• Dataset excerpt
══════════════════════════════

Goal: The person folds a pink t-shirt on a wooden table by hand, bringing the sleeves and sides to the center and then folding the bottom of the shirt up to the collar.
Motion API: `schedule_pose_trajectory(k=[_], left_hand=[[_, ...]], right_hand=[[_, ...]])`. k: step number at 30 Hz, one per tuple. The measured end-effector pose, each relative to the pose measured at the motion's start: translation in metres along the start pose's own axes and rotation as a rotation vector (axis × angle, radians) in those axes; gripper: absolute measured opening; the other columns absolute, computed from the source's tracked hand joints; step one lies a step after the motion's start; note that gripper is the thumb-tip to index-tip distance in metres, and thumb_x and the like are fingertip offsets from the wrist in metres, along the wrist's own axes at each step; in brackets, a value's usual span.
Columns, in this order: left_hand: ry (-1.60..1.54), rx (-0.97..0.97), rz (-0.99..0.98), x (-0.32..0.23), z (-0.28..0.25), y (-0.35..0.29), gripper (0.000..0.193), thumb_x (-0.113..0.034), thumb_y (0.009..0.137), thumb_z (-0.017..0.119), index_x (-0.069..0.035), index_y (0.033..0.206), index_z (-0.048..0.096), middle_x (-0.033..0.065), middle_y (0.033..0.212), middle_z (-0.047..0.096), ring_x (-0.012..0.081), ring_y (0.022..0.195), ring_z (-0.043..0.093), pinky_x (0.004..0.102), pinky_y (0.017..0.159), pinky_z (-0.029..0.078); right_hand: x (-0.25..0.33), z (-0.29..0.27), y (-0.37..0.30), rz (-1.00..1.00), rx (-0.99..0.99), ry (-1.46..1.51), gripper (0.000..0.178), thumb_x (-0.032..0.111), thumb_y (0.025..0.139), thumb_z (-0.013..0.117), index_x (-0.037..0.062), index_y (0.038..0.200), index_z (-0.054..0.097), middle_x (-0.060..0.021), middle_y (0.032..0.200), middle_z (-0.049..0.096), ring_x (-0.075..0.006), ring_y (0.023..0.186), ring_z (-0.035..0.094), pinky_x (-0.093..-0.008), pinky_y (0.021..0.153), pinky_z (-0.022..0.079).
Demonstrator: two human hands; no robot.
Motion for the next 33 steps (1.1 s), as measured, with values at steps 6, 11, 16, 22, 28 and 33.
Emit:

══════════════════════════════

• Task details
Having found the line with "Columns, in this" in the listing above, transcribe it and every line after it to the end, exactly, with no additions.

• Answer for the task
Columns, in this order: left_hand: ry (-1.60..1.54), rx (-0.97..0.97), rz (-0.99..0.98), x (-0.32..0.23), z (-0.28..0.25), y (-0.35..0.29), gripper (0.000..0.193), thumb_x (-0.113..0.034), thumb_y (0.009..0.137), thumb_z (-0.017..0.119), index_x (-0.069..0.035), index_y (0.033..0.206), index_z (-0.048..0.096), middle_x (-0.033..0.065), middle_y (0.033..0.212), middle_z (-0.047..0.096), ring_x (-0.012..0.081), ring_y (0.022..0.195), ring_z (-0.043..0.093), pinky_x (0.004..0.102), pinky_y (0.017..0.159), pinky_z (-0.029..0.078); right_hand: x (-0.25..0.33), z (-0.29..0.27), y (-0.37..0.30), rz (-1.00..1.00), rx (-0.99..0.99), ry (-1.46..1.51), gripper (0.000..0.178), thumb_x (-0.032..0.111), thumb_y (0.025..0.139), thumb_z (-0.013..0.117), index_x (-0.037..0.062), index_y (0.038..0.200), index_z (-0.054..0.097), middle_x (-0.060..0.021), middle_y (0.032..0.200), middle_z (-0.049..0.096), ring_x (-0.075..0.006), ring_y (0.023..0.186), ring_z (-0.035..0.094), pinky_x (-0.093..-0.008), pinky_y (0.021..0.153), pinky_z (-0.022..0.079).
Demonstrator: two human hands; no robot.
Motion for the next 33 steps (1.1 s), as measured, with values at steps 6, 11, 16, 22, 28 and 33.
Emit:

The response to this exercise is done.